Data records:

◆ ◆ ◆ ◆ ◆ ◆ ◆

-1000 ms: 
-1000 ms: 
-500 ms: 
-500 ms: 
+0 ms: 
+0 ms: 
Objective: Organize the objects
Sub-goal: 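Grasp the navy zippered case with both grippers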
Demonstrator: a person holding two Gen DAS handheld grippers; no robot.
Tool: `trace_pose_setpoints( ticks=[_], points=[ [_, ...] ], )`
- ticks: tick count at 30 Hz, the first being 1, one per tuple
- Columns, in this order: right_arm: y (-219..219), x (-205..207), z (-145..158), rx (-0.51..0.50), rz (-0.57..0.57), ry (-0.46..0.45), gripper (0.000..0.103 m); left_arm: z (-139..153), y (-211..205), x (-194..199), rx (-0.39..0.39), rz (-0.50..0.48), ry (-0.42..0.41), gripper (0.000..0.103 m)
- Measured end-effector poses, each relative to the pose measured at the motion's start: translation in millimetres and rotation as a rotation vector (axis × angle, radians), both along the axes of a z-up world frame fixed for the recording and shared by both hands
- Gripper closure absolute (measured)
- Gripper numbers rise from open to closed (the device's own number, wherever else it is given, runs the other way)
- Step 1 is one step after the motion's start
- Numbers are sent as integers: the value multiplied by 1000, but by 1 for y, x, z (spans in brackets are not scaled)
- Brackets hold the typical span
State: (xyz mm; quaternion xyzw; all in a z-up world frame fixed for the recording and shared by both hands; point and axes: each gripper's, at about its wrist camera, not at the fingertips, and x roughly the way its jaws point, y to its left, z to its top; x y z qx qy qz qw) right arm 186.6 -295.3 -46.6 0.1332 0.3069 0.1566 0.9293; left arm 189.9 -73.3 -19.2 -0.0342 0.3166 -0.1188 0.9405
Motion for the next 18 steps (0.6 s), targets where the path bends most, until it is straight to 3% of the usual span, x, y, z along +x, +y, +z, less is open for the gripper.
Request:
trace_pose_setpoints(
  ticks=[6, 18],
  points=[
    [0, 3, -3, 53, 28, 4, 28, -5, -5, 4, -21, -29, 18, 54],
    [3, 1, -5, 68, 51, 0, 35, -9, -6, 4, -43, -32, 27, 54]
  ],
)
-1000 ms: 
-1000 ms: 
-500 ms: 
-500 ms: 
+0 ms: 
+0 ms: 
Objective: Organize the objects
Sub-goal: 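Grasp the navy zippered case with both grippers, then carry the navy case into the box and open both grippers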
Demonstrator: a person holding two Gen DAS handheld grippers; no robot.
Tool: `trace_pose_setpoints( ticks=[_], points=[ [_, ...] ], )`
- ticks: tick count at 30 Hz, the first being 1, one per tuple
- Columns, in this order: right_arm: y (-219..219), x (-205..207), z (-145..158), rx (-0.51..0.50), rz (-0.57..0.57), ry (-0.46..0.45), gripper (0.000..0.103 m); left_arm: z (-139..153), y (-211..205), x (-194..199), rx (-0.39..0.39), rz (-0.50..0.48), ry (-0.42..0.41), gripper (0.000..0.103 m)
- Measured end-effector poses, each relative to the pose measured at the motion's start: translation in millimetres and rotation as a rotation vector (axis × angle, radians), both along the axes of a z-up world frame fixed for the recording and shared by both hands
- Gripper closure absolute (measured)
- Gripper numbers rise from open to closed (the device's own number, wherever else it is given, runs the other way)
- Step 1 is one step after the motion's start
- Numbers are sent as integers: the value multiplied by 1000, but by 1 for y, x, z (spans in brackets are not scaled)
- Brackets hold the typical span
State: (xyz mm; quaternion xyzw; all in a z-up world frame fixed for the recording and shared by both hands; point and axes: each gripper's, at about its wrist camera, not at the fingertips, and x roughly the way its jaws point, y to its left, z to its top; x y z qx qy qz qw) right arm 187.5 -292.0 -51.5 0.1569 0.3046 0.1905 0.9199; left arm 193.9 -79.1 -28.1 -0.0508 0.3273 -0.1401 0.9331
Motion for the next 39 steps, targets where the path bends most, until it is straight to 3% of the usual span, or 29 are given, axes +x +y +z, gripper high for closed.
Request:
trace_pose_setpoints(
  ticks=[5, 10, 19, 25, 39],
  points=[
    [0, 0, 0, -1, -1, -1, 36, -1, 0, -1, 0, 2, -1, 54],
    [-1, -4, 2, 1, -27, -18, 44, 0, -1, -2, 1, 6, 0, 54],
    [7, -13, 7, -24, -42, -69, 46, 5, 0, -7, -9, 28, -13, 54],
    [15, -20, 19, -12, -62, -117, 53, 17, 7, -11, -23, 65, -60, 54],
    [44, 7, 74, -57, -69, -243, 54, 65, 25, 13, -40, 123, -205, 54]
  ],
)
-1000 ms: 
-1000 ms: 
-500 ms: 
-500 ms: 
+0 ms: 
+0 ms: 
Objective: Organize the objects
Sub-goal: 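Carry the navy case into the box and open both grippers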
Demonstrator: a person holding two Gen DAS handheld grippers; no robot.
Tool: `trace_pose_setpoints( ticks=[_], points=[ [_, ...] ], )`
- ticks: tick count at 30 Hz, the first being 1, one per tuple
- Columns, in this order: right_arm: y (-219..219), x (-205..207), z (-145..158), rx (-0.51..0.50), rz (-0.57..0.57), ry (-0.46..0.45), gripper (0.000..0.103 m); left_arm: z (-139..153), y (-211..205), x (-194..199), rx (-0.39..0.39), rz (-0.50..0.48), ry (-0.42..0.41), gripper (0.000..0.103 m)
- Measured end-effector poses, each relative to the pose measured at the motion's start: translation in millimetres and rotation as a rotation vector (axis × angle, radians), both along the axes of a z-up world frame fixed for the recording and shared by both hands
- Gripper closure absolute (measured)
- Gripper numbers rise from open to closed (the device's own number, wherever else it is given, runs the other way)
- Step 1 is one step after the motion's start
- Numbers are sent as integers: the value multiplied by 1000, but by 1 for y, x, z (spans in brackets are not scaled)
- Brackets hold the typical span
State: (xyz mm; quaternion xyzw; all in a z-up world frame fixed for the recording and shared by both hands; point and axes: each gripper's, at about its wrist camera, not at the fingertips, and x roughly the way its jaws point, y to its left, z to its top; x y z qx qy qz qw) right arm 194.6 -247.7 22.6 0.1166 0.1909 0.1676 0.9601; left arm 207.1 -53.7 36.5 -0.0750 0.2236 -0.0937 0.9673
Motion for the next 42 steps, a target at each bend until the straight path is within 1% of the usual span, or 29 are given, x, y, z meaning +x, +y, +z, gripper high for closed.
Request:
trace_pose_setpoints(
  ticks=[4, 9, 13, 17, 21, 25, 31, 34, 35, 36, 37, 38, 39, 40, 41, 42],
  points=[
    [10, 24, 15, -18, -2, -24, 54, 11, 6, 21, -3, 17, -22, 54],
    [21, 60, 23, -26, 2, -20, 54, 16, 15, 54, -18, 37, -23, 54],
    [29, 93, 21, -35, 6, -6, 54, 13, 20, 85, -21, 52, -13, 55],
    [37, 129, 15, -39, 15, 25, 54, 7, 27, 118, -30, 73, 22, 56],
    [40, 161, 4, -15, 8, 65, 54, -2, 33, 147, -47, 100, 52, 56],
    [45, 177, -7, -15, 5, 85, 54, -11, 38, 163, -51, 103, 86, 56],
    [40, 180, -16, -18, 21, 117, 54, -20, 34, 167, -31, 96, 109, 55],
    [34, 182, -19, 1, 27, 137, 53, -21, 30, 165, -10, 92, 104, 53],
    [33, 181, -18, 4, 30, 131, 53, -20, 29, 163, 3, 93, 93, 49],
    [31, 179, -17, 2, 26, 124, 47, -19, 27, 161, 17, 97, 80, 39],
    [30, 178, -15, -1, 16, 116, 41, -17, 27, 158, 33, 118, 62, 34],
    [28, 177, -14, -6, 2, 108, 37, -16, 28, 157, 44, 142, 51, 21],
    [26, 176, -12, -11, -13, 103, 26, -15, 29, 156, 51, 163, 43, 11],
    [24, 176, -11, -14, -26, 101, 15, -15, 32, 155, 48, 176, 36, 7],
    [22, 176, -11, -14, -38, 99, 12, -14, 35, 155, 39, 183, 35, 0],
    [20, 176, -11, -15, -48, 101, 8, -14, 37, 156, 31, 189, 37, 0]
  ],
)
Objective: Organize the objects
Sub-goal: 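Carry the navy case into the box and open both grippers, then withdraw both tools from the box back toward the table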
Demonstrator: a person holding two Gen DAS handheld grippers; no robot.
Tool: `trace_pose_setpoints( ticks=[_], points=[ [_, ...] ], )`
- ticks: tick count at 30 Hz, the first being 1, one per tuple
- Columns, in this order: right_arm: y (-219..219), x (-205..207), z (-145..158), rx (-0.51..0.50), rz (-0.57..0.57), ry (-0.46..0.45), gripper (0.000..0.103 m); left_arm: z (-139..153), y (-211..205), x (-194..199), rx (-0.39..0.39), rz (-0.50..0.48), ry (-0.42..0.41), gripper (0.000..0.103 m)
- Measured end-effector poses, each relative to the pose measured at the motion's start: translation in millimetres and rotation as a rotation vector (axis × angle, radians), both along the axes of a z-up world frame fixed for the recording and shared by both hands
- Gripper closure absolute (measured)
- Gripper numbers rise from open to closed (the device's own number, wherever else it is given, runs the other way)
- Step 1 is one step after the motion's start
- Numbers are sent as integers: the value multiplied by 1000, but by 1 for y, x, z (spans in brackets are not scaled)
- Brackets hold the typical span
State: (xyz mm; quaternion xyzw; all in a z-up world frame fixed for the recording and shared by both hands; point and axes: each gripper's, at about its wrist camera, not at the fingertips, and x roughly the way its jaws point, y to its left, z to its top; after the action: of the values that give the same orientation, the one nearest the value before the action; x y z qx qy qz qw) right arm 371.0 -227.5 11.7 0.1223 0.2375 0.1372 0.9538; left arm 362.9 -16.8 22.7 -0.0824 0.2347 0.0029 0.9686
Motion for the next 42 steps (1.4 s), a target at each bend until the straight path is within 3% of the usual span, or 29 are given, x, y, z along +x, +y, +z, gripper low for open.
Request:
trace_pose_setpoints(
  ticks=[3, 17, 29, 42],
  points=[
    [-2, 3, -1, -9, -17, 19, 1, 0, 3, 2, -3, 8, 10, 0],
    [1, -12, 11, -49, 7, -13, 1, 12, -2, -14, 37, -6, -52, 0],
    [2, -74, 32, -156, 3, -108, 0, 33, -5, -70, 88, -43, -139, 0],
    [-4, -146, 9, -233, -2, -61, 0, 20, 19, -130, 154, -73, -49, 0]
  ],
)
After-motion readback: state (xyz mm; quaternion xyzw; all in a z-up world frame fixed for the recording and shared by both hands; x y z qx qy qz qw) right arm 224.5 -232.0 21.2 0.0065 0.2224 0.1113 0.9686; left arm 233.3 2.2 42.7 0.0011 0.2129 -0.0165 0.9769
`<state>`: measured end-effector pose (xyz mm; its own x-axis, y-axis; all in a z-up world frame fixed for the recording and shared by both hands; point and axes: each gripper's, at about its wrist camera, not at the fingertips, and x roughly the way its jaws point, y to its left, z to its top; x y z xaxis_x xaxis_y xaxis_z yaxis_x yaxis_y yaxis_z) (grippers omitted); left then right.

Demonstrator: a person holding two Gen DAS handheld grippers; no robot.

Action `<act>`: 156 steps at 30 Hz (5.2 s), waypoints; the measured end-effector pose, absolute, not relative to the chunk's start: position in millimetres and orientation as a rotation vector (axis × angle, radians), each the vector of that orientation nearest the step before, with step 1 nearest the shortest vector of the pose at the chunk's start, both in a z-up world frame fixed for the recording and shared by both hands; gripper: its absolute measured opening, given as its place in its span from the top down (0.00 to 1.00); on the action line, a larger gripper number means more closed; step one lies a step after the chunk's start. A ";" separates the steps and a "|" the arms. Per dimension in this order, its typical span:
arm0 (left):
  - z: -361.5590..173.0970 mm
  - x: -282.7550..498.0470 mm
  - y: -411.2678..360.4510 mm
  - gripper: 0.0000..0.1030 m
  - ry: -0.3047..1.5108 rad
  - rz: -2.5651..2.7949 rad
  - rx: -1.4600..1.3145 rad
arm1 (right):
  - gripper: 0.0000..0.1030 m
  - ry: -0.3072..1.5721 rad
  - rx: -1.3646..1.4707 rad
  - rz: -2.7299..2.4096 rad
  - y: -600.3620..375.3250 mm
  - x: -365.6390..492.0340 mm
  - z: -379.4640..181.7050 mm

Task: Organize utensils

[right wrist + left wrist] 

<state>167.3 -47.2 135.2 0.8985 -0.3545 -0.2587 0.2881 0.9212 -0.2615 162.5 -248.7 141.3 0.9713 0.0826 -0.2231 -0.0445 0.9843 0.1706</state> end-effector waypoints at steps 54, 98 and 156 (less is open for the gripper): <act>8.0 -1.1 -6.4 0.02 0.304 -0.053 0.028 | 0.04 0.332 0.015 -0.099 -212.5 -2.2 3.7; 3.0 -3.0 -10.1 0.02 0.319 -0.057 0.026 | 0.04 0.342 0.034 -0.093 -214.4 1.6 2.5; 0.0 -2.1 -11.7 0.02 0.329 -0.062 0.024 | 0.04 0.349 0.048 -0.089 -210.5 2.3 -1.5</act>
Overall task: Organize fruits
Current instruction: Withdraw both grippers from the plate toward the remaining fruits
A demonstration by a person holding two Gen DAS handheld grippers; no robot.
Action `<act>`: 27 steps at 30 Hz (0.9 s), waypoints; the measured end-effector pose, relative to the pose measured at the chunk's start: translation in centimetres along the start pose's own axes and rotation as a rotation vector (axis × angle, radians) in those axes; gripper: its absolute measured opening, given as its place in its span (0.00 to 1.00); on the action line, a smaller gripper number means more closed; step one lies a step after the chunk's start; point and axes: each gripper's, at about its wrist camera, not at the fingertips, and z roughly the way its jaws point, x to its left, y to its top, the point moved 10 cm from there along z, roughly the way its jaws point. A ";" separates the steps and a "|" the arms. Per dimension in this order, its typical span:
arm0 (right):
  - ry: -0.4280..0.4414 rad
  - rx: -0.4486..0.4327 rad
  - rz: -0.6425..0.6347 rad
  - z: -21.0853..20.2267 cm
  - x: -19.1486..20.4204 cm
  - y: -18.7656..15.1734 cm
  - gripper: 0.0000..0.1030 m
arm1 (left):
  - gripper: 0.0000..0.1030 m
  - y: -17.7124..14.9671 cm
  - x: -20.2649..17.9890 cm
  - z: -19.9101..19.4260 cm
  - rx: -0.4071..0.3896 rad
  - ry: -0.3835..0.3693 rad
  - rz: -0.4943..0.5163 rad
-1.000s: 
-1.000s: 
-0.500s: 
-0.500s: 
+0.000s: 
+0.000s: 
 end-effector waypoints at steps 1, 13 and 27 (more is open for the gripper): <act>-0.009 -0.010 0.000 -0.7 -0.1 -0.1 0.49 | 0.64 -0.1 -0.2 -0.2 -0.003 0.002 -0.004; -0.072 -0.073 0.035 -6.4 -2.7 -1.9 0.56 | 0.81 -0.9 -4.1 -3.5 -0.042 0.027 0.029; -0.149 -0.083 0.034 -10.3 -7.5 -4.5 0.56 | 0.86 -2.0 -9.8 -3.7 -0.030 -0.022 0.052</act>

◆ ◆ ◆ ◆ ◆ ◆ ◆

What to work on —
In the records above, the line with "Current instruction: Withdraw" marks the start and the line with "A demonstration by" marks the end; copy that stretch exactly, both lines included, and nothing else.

Final answer —
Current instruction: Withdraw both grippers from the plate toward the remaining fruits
A demonstration by a person holding two Gen DAS handheld grippers; no robot.

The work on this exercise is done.